BY developing and tapping the potentials of solar rooftop energy, the Philippines can lower the cost of power and improve national energy security, the Institute for Energy Economics and Financial Analytics (IEEFA) said.
A published report of the IEEFA entitled “Unlocking Rooftop Solar in the Philippines” noted that the Philippines has one of the highest-priced electricity rates among the 10-member Asean, but concluded that wise policy choices going forward can drive the uptake of solar power generation through programs that ensure power supply at lower prices.
The report sees rooftop solar power generation lowering electricity costs to P2.50 per kilowatt-hour (kWh) (excluding financing expenses) and triggering $2.8 billion or P1.5 trillion in new investment by 2030.
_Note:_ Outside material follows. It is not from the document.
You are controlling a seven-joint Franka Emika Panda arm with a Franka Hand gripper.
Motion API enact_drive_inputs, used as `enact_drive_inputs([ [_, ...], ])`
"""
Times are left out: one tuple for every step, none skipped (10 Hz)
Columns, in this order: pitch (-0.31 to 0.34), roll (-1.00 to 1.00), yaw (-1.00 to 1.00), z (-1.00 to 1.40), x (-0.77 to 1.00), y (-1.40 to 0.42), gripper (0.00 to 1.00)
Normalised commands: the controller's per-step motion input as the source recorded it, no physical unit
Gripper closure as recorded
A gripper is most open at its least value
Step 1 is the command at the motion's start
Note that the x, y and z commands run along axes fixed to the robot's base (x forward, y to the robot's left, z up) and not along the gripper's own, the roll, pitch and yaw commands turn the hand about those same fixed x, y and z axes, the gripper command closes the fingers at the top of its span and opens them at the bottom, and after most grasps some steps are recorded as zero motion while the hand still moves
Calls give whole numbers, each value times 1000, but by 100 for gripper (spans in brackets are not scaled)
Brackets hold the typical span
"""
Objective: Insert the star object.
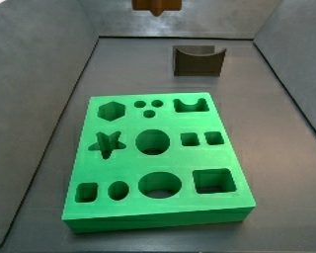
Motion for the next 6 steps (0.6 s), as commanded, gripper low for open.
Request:
enact_drive_inputs([
  [0,41,263,-1000,-166,-480,100],
  [0,41,277,-1000,-177,-474,100],
  [0,64,266,-1000,-197,-417,100],
  [-43,193,277,-1000,-400,-177,100],
  [-106,224,214,-923,-523,-29,100],
  [-91,0,-97,-934,-254,3,100],
])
“The government is in a position to change the longstanding status quo, which disproportionally puts fuel-price and foreign-exchange risk on consumers, while utilities and power generators remain insulated from market changes,” Sara Jane Ahmed, an IEEFA energy finance analyst and author of the report said in a news statement posted on its website.
“As a result, power suppliers have no incentive to transition away from coal and diesel or to hedge against price-change and currency risks,” she added.
The report described how the Philippines continues to lag in global trends toward power-sector modernization, which are gaining momentum around rapidly-declining costs and technological advances in renewable energy (RE), energy efficiency, and distributed storage.
The report noted further that the Philippine Board of Investments has already approved eight solar projects through the Solar Philippines Commercial Rooftop Projects Inc. worth P85.96 billion, or $1.65 billion. A conservative estimate of 8 gigawatts (GW) of solar installations by 2030 has 35 percent of that coming from rooftop solar, an investment value of $ 2.8 billion.
“These trends present an enormous opportunity to replace imported-coal and imported-diesel models with indigenous alternatives,” Ahmed said. “Solar, wind, run-of-river hydro, geothermal, biogas and storage are competitive, viable domestic options that can be combined to create a cheaper, more diverse and secure energy system.”
Every kilowatt of installed rooftop solar means a reduction in the need for imported coal and diesel power, Ahmed added. This phenomenon alone could save the Philippines up to $2.2 billion annually in its current account deficits as well as $200 million per year in diesel subsidies.
To cite just two examples of recent RE deflation in the Philippines, the Manila Electric Company (Meralco) in March of this year received the country’s lowest wind electricity generation bid ever on a new 150-megawatt (MW) wind turbine project in the Rizal province, for P3.50 per kilowatt-hour (kWh). Solar is competing similarly, with Meralco having contracted for a P 2.99-per kWh, 50-MW capacity plant.
Coal-fired power generation, by comparison, costs upwards at P 3.8 to P5.5 per kWh, and the true cost of imported diesel-fired power ranges from P15 to P28 per kWh.
Rooftop solar costs P2.50 per kWh (without financing expenses) to 5.3 per kWh (with financing expenses), utility-scale solar power can cost as little as P2.99 per kWh, wind is P3.5 per kWh, geothermal is P3.5-4.5 per kWh, and run-of-river hydro costs P3 to P6.2 per kWh, it says.
3 major hurdles
The report identified three major hurdles, namely regulatory, administrative and financial.
Regulatory hurdle includes what it described as unwieldy requirements around “distribution impact studies” and distribution asset studies alongside assorted other solar-permit rules as well as resistance to net billing that allows end-users to generate electricity from solar rooftop for their own use, and either sell any excess energy to the distribution utility at current wholesale prices or be fairly credited.
The administrative hurdle pertains to the inadequate transparency around customer “load profiles” which show consumption patterns that are crucial to understanding usage and institutional resistance to net-metering.
Lastly, the financial hurdle is all about restricting affordability of and accessibility to rooftop solar.
“Development of all more affordable options is still hampered by costly and unnecessary red tape,” Ahmed said. “The Philippine government can help break the logjam by adopting policies that inject more diversity—and more energy security—into the electricity system while helping lower consumer costs by enabling the uptake of cheaper, cleaner options such as rooftop solar,” the report said.
“More important, fossil fuel subsidies and electricity-sector losses are a growing drag on economic growth in the Philippines. Current plans for fossil fuel generation would instill a long-term dependence on fossil fuel imports, which would lead to more national debt, devaluation of the currency and an increase in inflation, all of which would destabilize the Philippine economy.”